_To do_:
For the data that follows, report how many lines contain the word "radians", and nothing else.

_Data section_:
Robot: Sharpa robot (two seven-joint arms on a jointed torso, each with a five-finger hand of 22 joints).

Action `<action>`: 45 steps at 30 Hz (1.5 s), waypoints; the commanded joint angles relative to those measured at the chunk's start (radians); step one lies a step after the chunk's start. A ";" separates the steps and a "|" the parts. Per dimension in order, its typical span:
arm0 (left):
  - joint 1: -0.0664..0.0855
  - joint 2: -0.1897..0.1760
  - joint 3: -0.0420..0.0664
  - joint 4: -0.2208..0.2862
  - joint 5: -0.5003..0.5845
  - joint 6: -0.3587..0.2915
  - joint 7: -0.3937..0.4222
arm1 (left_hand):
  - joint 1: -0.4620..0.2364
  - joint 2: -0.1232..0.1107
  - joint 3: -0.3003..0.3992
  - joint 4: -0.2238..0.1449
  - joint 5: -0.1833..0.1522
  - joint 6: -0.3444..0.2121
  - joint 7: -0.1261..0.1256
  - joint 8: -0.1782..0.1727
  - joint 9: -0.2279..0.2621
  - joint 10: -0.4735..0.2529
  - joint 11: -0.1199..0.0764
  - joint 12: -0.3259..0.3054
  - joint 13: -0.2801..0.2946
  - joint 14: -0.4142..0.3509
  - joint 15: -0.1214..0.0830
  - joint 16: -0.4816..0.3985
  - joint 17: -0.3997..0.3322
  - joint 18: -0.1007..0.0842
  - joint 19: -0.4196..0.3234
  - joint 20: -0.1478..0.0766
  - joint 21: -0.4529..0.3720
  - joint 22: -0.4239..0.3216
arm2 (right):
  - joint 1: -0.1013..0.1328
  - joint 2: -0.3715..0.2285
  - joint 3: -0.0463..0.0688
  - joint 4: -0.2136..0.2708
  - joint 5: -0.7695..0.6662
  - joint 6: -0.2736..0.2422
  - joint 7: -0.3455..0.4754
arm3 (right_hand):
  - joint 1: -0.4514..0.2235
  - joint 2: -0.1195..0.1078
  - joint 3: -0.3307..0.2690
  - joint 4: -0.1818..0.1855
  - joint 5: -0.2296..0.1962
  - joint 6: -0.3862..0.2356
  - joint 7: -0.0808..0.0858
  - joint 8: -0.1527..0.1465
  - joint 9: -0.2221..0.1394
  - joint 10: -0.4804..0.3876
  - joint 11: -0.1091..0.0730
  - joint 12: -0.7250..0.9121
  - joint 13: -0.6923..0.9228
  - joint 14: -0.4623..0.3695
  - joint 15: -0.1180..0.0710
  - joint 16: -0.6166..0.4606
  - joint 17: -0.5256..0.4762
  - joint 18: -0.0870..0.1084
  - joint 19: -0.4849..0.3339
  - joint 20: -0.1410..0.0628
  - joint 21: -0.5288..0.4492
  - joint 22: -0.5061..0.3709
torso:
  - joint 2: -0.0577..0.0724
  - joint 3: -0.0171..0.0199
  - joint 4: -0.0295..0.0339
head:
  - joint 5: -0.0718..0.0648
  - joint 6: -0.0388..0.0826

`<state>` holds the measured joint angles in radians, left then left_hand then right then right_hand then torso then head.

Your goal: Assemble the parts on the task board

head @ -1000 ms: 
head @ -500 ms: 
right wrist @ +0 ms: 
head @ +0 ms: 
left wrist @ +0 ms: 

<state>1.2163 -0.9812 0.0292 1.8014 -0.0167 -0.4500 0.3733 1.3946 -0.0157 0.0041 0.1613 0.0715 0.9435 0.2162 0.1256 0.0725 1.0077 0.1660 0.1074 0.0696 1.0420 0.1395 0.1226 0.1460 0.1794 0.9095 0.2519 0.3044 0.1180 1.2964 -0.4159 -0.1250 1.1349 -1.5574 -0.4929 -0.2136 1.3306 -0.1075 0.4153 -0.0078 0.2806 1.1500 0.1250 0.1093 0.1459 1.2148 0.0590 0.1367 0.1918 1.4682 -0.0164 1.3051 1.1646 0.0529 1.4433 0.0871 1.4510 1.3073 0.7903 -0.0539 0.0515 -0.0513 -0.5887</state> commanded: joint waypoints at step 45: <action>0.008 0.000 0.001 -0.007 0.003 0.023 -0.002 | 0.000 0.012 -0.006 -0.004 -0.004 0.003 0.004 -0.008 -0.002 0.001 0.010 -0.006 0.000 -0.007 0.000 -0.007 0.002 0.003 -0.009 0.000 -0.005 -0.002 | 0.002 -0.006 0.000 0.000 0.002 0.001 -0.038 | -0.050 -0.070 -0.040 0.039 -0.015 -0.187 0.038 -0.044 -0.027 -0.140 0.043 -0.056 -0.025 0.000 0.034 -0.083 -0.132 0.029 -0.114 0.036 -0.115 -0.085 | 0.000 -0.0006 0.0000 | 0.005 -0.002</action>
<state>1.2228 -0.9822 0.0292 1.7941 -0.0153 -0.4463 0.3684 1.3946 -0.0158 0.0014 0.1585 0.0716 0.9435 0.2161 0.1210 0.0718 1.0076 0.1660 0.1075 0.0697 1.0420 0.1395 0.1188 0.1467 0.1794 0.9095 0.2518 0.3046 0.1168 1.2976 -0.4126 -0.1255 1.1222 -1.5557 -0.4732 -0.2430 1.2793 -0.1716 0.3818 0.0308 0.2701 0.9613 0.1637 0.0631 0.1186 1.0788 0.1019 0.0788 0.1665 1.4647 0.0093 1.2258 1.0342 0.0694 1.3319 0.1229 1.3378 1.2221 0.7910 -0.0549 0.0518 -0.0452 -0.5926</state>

_Answer_:
2